EXERCISE PROMPT
Reproduce the listing verbatim.

═══ SOURCE DATA ═══

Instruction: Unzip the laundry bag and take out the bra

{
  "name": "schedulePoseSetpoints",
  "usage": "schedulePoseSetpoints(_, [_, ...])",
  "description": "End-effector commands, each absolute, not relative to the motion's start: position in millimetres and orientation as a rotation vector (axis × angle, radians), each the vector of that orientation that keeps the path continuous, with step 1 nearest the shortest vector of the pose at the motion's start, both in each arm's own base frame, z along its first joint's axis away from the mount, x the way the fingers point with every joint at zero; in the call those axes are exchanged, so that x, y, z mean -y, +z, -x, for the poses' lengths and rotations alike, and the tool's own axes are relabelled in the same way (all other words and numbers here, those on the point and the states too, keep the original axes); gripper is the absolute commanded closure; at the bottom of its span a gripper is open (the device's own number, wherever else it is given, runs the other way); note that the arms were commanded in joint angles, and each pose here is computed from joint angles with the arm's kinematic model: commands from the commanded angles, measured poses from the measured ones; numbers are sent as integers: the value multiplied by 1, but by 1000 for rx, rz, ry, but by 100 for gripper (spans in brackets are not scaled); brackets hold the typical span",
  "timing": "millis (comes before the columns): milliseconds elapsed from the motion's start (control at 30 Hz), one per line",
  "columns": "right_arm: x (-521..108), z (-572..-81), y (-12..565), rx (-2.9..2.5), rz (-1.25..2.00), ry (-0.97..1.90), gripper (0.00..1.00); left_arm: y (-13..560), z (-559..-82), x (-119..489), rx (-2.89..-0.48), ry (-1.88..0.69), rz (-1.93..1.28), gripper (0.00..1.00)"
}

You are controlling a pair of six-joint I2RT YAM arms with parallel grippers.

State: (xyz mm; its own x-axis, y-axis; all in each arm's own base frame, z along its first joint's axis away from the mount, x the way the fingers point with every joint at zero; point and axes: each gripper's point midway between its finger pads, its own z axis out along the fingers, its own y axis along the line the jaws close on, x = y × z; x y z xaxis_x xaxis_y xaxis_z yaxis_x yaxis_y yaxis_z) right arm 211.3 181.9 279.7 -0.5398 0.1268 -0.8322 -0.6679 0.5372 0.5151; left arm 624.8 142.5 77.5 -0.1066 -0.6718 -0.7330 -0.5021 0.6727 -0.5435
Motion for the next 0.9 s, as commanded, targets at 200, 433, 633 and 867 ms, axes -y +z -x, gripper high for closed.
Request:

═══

YOUR RESPONSE
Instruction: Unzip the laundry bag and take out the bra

{
  "name": "schedulePoseSetpoints",
  "usage": "schedulePoseSetpoints(_, [_, ...])",
  "description": "End-effector commands, each absolute, not relative to the motion's start: position in millimetres and orientation as a rotation vector (axis × angle, radians), each the vector of that orientation that keeps the path continuous, with step 1 nearest the shortest vector of the pose at the motion's start, both in each arm's own base frame, z along its first joint's axis away from the mount, x the way the fingers point with every joint at zero; in the call those axes are exchanged, so that x, y, z mean -y, +z, -x, for the poses' lengths and rotations alike, and the tool's own axes are relabelled in the same way (all other words and numbers here, those on the point and the states too, keep the original axes); gripper is the absolute commanded closure; at the bottom of its span a gripper is open (the device's own number, wherever else it is given, runs the other way); note that the arms were commanded in joint angles, and each pose here is computed from joint angles with the arm's kinematic model: commands from the commanded angles, measured poses from the measured ones; numbers are sent as integers: the value multiplied by 1, but by 1000 for rx, rz, ry, but by 100 for gripper (spans in brackets are not scaled); brackets hold the typical span",
  "timing": "millis (comes before the columns): milliseconds elapsed from the motion's start (control at 30 Hz), one per line",
  "columns": "right_arm: x (-521..108), z (-572..-81), y (-12..565), rx (-2.9..2.5), rz (-1.25..2.00), ry (-0.97..1.90), gripper (0.00..1.00); left_arm: y (-13..560), z (-559..-82), x (-119..489), rx (-2.89..-0.48), ry (-1.88..0.69), rz (-1.93..1.28), gripper (0.00..1.00)"
}

You are controlling a pair of six-joint I2RT YAM arms with parallel grippers.

State: (xyz mm; its own x-axis, y-axis; all in each arm's own base frame, z along its first joint's axis away from the mount, x the way the fingers point with every joint at zero; point and axes: each gripper's point midway between its finger pads, its own z axis out along the fingers, its own y axis along the line the jaws close on, x = y × z; x y z xaxis_x xaxis_y xaxis_z yaxis_x yaxis_y yaxis_z) right arm 211.3 181.9 279.7 -0.5398 0.1268 -0.8322 -0.6679 0.5372 0.5151; left arm 624.8 142.5 77.5 -0.1066 -0.6718 -0.7330 -0.5021 0.6727 -0.5435
Motion for the next 0.9 s, as commanded, targets at 200, 433, 633 and 867 ms, axes -y +z -x, gripper high for closed.
Request:

The exercise requires no more work.